Artikel 6, eerste lid, van het Europees Verdrag tot bescherming van de rechten van de mens en de fundamentele vrijheden
Bij het vaststellen van zijn burgerlijke rechten en verplichtingen of bij het bepalen van de gegrondheid van een tegen hem ingestelde vervolging heeft een ieder recht op een eerlijke en openbare behandeling van zijn zaak, binnen een redelijke termijn, door een onafhankelijk en onpartijdig gerecht dat bij de wet is ingesteld. De uitspraak moet in het openbaar worden gewezen maar de toegang tot de rechtszaal kan aan de pers en het publiek worden ontzegd, gedurende de gehele terechtzitting of een deel daarvan, in het belang van de goede zeden, van de openbare orde of nationale veiligheid in een democratische samenleving, wanneer de belangen van minderjarigen of de bescherming van het privé leven van procespartijen dit eisen of, in die mate als door de rechter onder bijzondere omstandigheden strikt noodzakelijk wordt geoordeeld, wanneer de openbaarheid de belangen van een behoorlijke rechtspleging zou schaden.

Voetnoten

1.Uitspraken van 26 april 2011, ECLI:NL:CRVB:2011:BQ3331 en van 1 maart 2021, ECLI:NL:CRVB:2021:400.

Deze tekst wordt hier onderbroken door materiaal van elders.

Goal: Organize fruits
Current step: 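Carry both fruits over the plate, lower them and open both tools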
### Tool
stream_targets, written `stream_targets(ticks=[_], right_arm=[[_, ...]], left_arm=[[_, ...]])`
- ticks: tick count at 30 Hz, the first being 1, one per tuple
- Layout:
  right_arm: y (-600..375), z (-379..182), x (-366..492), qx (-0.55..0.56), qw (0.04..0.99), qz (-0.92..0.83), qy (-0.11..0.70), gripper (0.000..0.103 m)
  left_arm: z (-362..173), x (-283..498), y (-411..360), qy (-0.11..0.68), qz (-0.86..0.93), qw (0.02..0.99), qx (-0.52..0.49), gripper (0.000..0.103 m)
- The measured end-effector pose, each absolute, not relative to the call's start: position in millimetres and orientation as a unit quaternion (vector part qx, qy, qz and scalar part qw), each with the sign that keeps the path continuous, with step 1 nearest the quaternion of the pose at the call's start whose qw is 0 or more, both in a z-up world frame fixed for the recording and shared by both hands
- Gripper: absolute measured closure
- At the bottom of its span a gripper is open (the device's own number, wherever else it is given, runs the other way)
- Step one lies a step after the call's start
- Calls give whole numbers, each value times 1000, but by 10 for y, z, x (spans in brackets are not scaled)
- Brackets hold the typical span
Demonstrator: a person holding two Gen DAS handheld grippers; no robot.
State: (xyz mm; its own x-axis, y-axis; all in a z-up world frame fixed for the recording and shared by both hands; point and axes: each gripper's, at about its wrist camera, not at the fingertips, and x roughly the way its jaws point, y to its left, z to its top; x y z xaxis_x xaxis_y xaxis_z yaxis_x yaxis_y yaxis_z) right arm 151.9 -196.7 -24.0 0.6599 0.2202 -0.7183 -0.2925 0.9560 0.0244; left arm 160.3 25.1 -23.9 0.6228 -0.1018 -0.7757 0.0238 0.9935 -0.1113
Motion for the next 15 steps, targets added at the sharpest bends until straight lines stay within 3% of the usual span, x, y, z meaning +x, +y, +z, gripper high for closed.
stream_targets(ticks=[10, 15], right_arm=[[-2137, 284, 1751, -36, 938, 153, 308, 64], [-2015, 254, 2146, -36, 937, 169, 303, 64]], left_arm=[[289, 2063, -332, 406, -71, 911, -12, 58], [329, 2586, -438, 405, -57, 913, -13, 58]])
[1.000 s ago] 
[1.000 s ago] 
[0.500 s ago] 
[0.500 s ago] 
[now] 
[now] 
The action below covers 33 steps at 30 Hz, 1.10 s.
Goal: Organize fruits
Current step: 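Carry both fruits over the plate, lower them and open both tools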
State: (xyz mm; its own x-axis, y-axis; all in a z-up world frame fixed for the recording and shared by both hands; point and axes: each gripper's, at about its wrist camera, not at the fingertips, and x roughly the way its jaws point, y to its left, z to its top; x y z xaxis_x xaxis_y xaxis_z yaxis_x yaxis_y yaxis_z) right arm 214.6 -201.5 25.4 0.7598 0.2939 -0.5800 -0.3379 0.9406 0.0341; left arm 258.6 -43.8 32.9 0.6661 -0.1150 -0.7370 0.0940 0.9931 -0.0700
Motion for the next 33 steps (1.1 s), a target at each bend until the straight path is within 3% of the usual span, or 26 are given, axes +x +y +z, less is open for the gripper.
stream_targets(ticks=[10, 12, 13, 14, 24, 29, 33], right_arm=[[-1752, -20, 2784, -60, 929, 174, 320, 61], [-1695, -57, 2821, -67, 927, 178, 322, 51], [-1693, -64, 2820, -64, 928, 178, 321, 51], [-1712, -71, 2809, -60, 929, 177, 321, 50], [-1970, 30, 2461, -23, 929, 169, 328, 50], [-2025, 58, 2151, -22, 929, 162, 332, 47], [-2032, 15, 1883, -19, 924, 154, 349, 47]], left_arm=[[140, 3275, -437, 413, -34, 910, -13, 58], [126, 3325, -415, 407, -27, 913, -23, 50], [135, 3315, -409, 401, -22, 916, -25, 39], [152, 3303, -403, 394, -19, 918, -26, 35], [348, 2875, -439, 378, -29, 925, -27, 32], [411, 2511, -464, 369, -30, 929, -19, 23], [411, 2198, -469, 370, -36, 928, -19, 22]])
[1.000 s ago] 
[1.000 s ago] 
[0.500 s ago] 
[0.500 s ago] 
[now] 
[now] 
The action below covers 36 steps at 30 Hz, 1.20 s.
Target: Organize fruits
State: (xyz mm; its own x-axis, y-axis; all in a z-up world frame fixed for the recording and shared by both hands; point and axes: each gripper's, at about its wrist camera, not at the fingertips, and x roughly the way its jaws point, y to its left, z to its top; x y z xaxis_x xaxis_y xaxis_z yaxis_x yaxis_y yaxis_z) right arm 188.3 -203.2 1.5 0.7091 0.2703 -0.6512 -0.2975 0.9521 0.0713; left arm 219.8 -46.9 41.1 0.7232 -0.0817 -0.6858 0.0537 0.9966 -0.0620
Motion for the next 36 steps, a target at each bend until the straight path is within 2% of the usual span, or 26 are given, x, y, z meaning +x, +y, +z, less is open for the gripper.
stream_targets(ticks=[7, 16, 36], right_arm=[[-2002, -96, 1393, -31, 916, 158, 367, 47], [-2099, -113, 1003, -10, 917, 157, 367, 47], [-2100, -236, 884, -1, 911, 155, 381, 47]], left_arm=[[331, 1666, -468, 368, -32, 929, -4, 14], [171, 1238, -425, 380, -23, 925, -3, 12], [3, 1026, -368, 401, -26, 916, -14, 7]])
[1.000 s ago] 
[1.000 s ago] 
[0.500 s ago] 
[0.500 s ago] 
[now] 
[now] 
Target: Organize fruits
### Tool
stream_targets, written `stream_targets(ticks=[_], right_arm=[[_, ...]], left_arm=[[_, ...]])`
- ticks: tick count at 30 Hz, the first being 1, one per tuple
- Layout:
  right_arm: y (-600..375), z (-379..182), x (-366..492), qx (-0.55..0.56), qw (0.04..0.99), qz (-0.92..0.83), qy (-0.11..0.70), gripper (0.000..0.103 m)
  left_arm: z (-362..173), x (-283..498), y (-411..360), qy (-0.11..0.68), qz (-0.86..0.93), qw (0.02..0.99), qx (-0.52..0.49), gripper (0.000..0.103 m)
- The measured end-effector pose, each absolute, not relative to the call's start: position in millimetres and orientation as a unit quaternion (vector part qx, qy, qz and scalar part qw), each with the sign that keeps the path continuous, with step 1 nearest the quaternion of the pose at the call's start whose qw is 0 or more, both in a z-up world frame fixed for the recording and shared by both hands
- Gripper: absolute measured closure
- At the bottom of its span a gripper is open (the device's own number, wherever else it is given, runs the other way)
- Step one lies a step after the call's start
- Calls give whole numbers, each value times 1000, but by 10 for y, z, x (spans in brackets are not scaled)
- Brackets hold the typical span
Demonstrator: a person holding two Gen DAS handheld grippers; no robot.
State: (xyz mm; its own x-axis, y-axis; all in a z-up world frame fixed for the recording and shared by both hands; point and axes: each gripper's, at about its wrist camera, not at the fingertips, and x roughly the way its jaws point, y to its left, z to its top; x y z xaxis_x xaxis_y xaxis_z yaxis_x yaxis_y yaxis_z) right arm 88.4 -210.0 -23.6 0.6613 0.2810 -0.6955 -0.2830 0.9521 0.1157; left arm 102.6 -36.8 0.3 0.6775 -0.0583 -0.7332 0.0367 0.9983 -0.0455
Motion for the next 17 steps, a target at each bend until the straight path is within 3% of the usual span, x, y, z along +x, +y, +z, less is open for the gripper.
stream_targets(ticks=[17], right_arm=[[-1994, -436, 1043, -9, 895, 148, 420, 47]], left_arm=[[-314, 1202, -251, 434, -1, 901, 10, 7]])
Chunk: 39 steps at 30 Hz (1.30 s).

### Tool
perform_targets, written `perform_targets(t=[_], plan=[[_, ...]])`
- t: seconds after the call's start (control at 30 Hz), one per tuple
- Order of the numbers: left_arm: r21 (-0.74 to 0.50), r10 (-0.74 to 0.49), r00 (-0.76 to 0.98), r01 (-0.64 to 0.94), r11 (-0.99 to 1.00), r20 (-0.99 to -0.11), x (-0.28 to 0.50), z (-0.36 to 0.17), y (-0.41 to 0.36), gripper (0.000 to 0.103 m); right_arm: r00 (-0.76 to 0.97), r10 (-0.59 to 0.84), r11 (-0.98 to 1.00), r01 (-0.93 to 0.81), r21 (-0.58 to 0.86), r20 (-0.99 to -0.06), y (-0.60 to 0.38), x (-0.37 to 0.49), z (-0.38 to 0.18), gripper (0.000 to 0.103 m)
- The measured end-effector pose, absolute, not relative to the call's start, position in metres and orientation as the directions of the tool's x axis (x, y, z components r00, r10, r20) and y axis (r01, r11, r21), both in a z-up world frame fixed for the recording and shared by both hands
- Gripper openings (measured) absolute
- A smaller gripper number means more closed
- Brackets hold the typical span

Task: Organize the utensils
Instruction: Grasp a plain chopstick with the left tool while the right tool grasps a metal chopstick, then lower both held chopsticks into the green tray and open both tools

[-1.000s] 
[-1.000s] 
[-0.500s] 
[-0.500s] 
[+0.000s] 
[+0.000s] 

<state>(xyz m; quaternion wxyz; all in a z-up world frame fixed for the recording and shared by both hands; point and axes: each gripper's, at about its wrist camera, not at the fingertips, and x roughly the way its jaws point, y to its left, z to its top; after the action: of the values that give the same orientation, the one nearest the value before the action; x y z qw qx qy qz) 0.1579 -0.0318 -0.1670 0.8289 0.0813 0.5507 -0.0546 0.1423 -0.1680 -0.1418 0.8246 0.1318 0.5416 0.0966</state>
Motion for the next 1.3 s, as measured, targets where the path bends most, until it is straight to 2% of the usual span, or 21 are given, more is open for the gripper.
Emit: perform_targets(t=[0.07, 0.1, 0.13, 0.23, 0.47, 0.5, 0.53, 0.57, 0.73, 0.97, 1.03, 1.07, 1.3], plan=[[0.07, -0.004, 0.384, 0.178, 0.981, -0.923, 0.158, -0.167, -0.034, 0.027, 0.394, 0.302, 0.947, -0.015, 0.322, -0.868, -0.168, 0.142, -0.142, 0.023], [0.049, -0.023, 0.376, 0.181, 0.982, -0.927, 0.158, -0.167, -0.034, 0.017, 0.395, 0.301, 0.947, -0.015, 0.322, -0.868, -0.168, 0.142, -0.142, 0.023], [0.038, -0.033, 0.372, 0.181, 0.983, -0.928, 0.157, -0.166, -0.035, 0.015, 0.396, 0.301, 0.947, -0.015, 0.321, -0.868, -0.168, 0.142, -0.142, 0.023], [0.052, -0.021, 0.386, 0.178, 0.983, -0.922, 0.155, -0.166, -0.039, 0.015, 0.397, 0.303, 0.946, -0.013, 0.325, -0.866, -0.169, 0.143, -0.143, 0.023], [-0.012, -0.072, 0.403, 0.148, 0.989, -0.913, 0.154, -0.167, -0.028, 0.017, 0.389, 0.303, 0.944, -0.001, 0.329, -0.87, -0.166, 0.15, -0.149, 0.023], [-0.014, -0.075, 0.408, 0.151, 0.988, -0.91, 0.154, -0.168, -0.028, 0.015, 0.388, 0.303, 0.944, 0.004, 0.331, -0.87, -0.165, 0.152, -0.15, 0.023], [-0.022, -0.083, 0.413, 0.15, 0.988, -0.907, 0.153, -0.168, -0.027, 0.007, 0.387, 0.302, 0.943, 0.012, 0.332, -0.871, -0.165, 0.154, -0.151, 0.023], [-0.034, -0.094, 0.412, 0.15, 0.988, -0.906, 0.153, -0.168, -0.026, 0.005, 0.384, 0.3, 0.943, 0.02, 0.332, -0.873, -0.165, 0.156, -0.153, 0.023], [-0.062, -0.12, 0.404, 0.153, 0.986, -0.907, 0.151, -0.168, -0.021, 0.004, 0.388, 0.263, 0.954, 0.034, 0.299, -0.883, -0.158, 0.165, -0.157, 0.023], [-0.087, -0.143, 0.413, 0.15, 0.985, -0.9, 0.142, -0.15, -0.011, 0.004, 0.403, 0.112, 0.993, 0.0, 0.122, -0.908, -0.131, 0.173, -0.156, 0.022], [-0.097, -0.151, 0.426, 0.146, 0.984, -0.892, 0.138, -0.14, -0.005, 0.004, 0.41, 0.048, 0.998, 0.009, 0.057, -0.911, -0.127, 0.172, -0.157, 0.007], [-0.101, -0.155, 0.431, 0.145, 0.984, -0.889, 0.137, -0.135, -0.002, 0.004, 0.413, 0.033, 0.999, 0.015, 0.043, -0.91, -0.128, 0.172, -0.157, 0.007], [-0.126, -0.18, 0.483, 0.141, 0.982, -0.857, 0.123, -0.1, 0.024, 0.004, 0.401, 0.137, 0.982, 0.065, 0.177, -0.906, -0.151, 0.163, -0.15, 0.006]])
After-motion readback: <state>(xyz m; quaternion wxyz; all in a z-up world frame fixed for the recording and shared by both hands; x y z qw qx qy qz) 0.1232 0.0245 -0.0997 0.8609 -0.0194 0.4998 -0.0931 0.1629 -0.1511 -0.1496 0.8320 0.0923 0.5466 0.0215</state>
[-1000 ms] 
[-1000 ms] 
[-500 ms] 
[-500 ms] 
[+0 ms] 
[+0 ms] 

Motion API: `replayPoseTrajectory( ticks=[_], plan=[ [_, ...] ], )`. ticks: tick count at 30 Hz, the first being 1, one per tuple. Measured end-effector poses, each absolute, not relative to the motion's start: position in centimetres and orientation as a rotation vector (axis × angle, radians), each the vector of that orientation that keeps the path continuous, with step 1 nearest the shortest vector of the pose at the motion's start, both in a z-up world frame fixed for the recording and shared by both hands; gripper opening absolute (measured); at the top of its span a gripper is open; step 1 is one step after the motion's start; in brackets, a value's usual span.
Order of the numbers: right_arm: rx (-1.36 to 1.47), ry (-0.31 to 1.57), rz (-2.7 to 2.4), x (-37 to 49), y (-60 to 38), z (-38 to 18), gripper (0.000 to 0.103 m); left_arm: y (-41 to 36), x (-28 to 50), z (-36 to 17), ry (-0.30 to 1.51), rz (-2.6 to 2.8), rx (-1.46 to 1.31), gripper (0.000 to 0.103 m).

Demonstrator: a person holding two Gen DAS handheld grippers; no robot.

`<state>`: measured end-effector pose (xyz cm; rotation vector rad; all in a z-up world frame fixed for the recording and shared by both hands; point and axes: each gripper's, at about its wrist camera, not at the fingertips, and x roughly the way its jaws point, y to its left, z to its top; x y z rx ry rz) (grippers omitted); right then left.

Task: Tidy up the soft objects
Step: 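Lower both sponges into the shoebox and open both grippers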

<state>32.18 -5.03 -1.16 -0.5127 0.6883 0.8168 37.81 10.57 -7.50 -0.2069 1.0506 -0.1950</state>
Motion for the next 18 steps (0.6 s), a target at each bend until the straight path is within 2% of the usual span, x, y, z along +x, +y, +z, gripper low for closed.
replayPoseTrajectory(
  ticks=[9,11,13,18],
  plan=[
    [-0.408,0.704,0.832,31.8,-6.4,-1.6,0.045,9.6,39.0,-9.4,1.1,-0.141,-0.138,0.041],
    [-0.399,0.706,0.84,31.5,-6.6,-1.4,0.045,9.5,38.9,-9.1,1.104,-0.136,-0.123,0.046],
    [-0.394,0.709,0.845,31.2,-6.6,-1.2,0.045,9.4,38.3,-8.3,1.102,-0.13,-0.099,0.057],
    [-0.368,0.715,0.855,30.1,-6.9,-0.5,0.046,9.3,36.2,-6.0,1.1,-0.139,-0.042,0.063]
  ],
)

2.Uitspraak van 25 januari 2012, ECLI:NL:CRVB:2012:BV1958.
3.Uitspraak van 14 oktober 2014, ECLI:NL:CRVB:2014:3348.
4.Uitspraak van 28 februari 2013, ECLI:NL:CRVB:2013:BZ2669.
5.Uitspraak van 26 januari 2009, ECLI:NL:CRVB:2009:BH1009.
6.Uitspraak van 4 november 2005, ECLI:NL:CRVB:2005:AU5643.
7.Uitspraak van 10 juli 2018, ECLI:NL:CBB:2018:392.
8.Vergelijk de uitspraak van 10 juli 2018, ECLI:NL:CBB:2018:392.
9.Uitspraak van 26 januari 2009, ECLI:NL:CRVB:2009:BH1009.
10.ECLI:NL:HR:2016:252, rechtsoverweging 3.10.2.